■ **Work instructions**:
The answer is to be the lines below that lie between the line holding "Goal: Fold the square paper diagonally" and the line holding "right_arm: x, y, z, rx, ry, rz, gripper", inclusive, transcribed exactly and free of pictures.

--*--

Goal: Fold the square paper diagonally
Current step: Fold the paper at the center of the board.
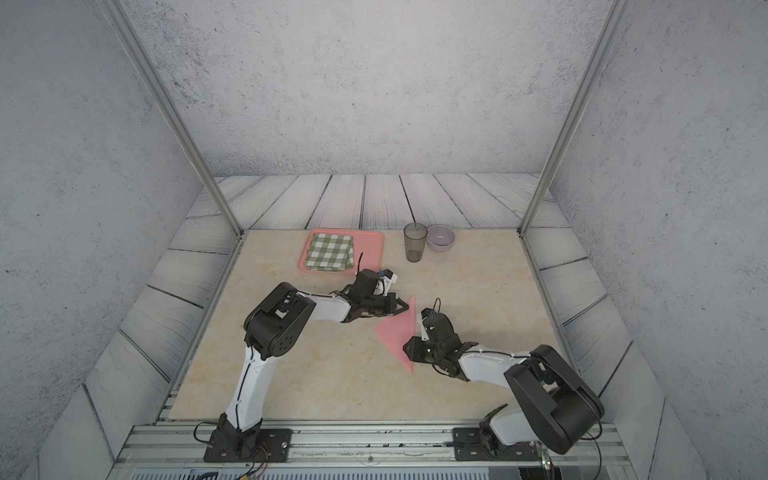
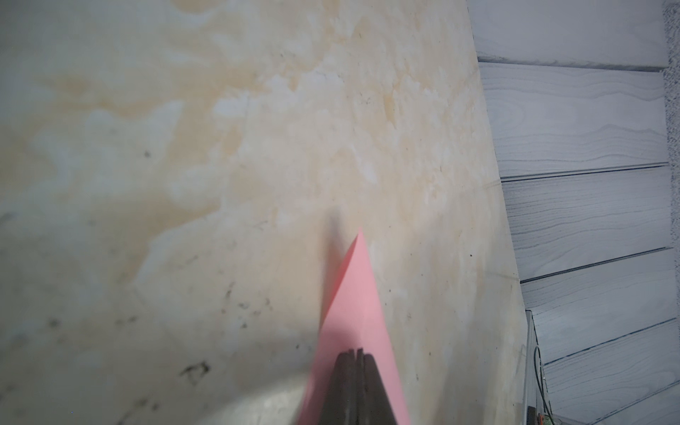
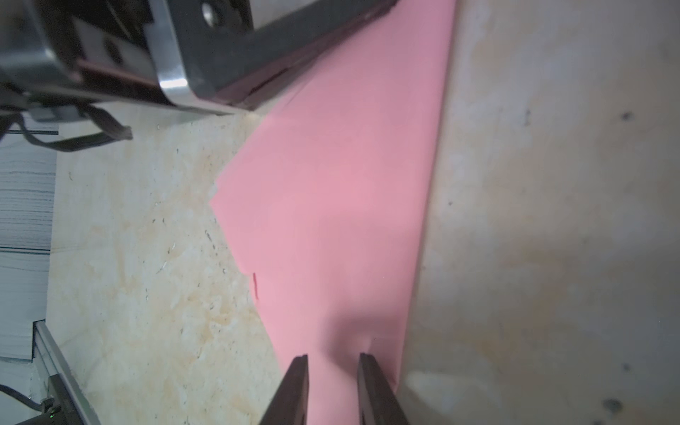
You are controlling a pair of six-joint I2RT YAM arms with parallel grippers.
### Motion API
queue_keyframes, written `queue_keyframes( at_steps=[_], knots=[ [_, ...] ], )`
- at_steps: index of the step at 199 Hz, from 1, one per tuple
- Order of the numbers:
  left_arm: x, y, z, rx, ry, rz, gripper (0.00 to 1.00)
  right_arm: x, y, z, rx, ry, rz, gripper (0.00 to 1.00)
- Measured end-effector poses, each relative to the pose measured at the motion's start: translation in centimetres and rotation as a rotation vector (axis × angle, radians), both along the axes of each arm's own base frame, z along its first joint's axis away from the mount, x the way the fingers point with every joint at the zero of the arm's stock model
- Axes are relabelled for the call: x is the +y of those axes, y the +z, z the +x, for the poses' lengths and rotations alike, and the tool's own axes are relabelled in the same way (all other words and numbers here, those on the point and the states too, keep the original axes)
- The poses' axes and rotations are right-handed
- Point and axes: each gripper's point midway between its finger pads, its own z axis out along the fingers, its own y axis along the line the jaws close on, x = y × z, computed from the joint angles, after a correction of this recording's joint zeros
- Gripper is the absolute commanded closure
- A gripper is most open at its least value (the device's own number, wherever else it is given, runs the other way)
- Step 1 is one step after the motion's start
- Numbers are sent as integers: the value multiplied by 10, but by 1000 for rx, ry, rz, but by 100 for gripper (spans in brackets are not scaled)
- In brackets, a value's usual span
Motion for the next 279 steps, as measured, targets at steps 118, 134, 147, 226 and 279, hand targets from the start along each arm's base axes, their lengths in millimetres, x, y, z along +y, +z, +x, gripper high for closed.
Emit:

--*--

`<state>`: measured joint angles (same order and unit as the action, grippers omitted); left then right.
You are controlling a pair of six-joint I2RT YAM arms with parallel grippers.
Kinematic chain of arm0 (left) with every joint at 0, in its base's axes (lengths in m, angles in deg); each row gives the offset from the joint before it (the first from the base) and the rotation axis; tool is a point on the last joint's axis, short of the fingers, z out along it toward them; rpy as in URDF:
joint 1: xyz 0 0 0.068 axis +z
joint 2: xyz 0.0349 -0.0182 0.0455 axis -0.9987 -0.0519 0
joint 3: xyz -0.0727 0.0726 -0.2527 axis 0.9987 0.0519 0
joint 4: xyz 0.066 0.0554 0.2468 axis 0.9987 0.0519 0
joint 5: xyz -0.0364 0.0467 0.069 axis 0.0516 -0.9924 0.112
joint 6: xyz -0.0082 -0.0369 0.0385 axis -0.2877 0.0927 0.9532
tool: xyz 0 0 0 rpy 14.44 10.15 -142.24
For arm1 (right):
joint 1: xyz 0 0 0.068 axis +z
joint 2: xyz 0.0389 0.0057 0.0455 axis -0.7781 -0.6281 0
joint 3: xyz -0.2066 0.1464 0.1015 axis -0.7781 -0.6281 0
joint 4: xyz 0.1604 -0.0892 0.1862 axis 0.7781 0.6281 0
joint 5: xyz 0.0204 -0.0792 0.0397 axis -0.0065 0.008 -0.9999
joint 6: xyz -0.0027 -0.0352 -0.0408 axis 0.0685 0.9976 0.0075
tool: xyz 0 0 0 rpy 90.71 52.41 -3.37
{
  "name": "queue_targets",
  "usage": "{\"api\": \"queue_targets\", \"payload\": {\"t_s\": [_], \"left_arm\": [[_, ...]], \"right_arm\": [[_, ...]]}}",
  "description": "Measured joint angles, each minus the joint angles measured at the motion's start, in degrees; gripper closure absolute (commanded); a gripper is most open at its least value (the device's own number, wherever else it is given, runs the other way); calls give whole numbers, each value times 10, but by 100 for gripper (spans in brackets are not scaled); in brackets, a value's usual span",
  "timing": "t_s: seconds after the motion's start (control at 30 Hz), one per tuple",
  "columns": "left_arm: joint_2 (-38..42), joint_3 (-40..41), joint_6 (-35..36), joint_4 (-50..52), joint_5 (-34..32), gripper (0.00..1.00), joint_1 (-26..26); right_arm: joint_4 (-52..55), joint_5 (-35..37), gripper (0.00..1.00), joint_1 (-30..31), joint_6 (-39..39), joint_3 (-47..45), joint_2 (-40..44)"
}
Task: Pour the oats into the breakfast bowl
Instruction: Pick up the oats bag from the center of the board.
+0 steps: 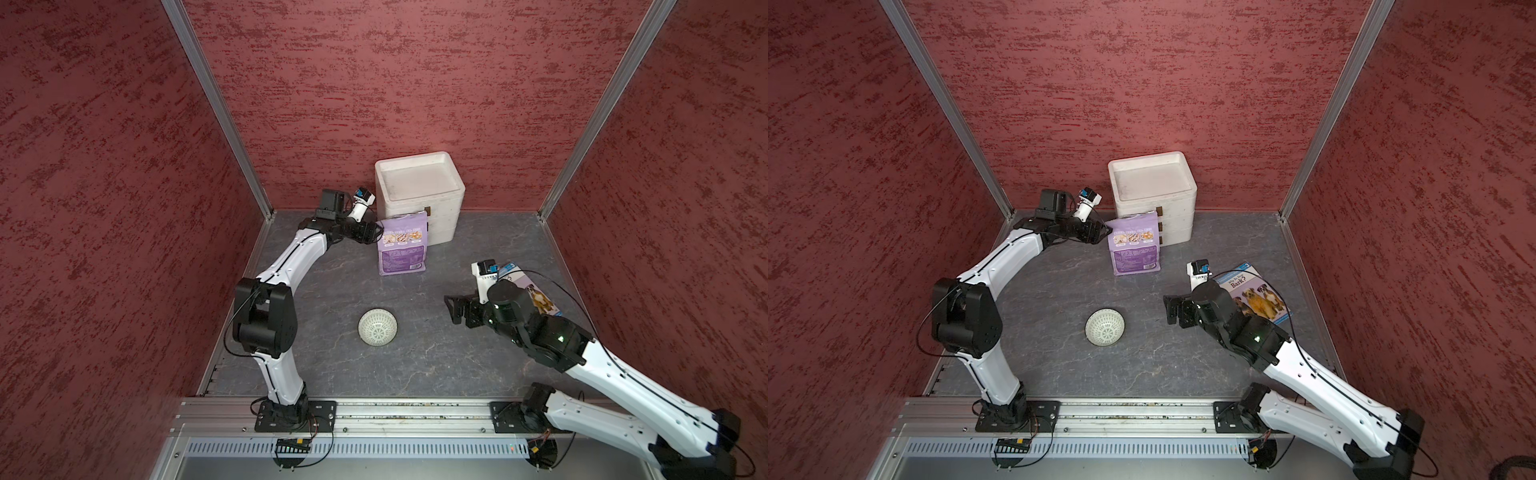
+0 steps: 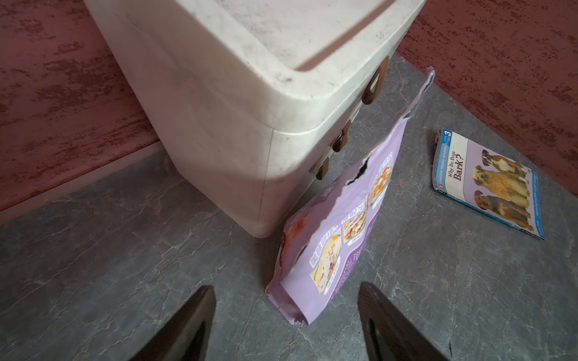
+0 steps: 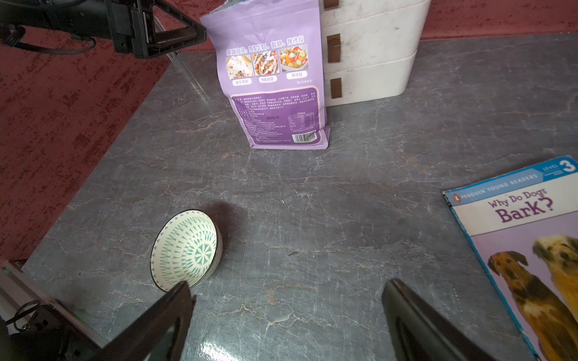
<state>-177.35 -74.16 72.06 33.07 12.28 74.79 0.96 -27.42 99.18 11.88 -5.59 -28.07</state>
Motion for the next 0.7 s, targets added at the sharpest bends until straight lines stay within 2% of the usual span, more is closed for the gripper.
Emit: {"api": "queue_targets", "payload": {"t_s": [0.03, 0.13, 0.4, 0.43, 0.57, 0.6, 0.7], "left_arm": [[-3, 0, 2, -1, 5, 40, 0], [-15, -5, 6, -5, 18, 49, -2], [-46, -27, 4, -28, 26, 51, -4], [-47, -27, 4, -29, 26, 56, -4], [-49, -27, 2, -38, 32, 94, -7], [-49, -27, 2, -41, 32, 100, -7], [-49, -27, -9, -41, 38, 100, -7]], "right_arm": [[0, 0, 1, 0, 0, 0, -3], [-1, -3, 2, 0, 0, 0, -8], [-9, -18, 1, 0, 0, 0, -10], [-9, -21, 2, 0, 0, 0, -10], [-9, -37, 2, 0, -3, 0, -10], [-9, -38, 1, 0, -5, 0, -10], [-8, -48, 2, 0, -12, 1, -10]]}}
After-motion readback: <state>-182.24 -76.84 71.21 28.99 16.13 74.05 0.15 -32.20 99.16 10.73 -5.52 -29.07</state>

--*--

■ **Expected output**:
Goal: Fold the square paper diagonally
Current step: Fold the paper at the center of the board.
You are controlling a pair of six-joint I2RT YAM arms with parallel grippers.
### Motion API
queue_keyframes, written `queue_keyframes( at_steps=[_], knots=[ [_, ...] ], )`
- at_steps: index of the step at 199 Hz, from 1, one per tuple
- Order of the numbers:
  left_arm: x, y, z, rx, ry, rz, gripper (0.00 to 1.00)
  right_arm: x, y, z, rx, ry, rz, gripper (0.00 to 1.00)

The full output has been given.